By Thomas N. Herzog

ISBN-10: 0387695028

ISBN-13: 9780387695020

This e-book is helping practitioners achieve a deeper realizing, at an utilized point, of the problems concerned about enhancing facts caliber via modifying, imputation, and checklist linkage. the 1st a part of the publication bargains with equipment and types. the following, we specialize in the Fellegi-Holt edit-imputation version, the Little-Rubin multiple-imputation scheme, and the Fellegi-Sunter checklist linkage version. short examples are incorporated to teach how those suggestions work.

In the second one a part of the e-book, the authors current real-world case stories within which a number of of those strategies are used. They conceal a large choice of program parts. those comprise personal loan warrantly coverage, scientific, biomedical, road security, and social assurance in addition to the development of record frames and administrative lists.

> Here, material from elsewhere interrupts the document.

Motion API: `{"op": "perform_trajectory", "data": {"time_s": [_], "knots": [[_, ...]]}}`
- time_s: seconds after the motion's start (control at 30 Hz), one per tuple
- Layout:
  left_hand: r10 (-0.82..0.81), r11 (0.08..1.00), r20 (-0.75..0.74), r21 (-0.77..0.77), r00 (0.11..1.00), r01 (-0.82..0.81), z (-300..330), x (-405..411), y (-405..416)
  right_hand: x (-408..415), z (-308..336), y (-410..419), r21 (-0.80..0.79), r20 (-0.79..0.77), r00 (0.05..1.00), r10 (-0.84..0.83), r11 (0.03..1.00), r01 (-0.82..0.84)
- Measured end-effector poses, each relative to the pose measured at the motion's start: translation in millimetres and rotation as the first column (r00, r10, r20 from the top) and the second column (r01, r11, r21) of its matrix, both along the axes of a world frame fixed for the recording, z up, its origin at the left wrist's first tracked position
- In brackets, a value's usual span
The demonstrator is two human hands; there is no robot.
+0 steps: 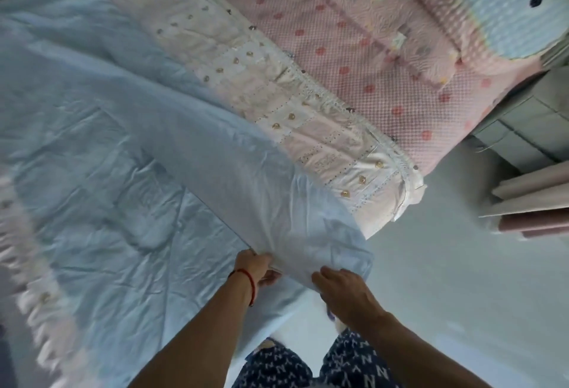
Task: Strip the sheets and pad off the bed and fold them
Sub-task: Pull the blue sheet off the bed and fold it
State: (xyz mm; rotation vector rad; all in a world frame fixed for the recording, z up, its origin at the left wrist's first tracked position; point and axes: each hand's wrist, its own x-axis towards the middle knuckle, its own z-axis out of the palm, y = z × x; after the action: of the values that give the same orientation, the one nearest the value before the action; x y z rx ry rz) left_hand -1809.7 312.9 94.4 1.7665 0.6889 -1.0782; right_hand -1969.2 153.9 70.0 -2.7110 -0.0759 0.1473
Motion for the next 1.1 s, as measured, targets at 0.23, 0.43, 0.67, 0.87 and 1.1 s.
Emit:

Readers will locate this publication a mix of sensible suggestion, mathematical rigor, administration perception and philosophy. The lengthy checklist of references on the finish of the publication allows readers to delve extra deeply into the topics mentioned the following. The authors additionally talk about the software program that has been built to use the ideas defined in our text.

Example text

The bounds L and U can be established separately for each industry of interest. Within an industry, the bounds may be established by examining targeted subsets of companies such as the largest and smallest ones because the larger companies may have different characteristics (in terms of edits) than the smaller ones. For ongoing surveys, the bounds can also be established using survey data from the current time period. 4. Zero Control Test Another relationship test – the zero control test – using several data elements is sometimes useful for control purposes.

Definition: Let Ai i ∈ I where I is an arbitrary index set, possibly infinite, be an arbitrary collection of events. The collection of events, Ai i ∈ I , is said to ik ∈ I, we have be independent if for each finite set of distinct indices i1 P Ai1 ∩ Ai2 ∩ · · · ∩ Aik = P Ai1 P Ai2 · · · P Aik 1 This section is based heavily on pages 26–27 of Ash [1970]. 51 52 6. 1: Let two fair dice be tossed. Let each possible outcome have (an 1 equal) probability of occurrence of . Let 36 A = first die = 1 2 or 3 B = first die = 3 4 or 5 C = the sum of the two faces is 9 = 3 6 4 5 5 4 3 5 3 6 6 3 Hence, A∩B = 3 1 A∩C = 3 6 B∩C = 3 6 A∩B∩C = 3 6 3 2 3 3 3 4 4 5 5 4 and So, it follows that 1 2 1 2 1 4 P A∩B = 1 =P A P B = 6 P A∩C = 1 =P A P C = 36 1 2 4 36 = 1 18 P B∩C = 1 =P B P C = 12 1 2 4 36 = 1 18 1 2 1 2 = Consequently, even though P A∩B∩C = 1 =P A P B P C = 36 1 9 the events {A, B, C} are not independent.

If most of the information in all of the components of the database is correct, then the company can effectively combine and use the information. But there are some instances in which quality can deteriorate. For example, the mail-order portion of the mailing has a listing of “Susan K. ” This listing was obtained from a mailing list purchased from another company. ” She is listed at a current address of “678 Maple Ave” because she has recently moved. In such situations, customers may be listed multiple times on the company’s customer list.